## Data shown
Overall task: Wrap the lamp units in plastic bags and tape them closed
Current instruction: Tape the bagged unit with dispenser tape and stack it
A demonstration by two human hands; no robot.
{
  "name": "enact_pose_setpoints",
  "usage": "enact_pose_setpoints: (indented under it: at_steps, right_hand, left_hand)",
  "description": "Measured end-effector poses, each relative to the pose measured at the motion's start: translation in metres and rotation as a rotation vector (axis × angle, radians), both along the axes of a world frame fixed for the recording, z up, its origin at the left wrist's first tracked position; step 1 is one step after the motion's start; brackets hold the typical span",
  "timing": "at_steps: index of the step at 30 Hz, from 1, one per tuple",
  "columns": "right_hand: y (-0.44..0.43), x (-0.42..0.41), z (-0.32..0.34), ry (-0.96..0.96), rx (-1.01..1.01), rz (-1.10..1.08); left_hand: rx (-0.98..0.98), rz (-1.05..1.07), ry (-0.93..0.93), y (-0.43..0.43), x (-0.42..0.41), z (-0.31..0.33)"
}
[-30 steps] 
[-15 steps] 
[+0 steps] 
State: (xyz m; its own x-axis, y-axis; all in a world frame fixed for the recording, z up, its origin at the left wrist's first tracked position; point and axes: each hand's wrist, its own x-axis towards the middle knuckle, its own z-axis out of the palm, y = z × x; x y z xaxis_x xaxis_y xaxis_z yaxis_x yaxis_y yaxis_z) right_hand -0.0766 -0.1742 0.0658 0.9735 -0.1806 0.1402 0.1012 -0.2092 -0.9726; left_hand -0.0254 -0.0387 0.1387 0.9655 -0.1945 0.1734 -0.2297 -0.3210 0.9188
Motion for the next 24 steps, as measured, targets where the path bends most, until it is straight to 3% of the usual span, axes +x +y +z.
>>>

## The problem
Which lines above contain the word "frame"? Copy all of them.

## Task result
  "description": "Measured end-effector poses, each relative to the pose measured at the motion's start: translation in metres and rotation as a rotation vector (axis × angle, radians), both along the axes of a world frame fixed for the recording, z up, its origin at the left wrist's first tracked position; step 1 is one step after the motion's start; brackets hold the typical span",
State: (xyz m; its own x-axis, y-axis; all in a world frame fixed for the recording, z up, its origin at the left wrist's first tracked position; point and axes: each hand's wrist, its own x-axis towards the middle knuckle, its own z-axis out of the palm, y = z × x; x y z xaxis_x xaxis_y xaxis_z yaxis_x yaxis_y yaxis_z) right_hand -0.0766 -0.1742 0.0658 0.9735 -0.1806 0.1402 0.1012 -0.2092 -0.9726; left_hand -0.0254 -0.0387 0.1387 0.9655 -0.1945 0.1734 -0.2297 -0.3210 0.9188

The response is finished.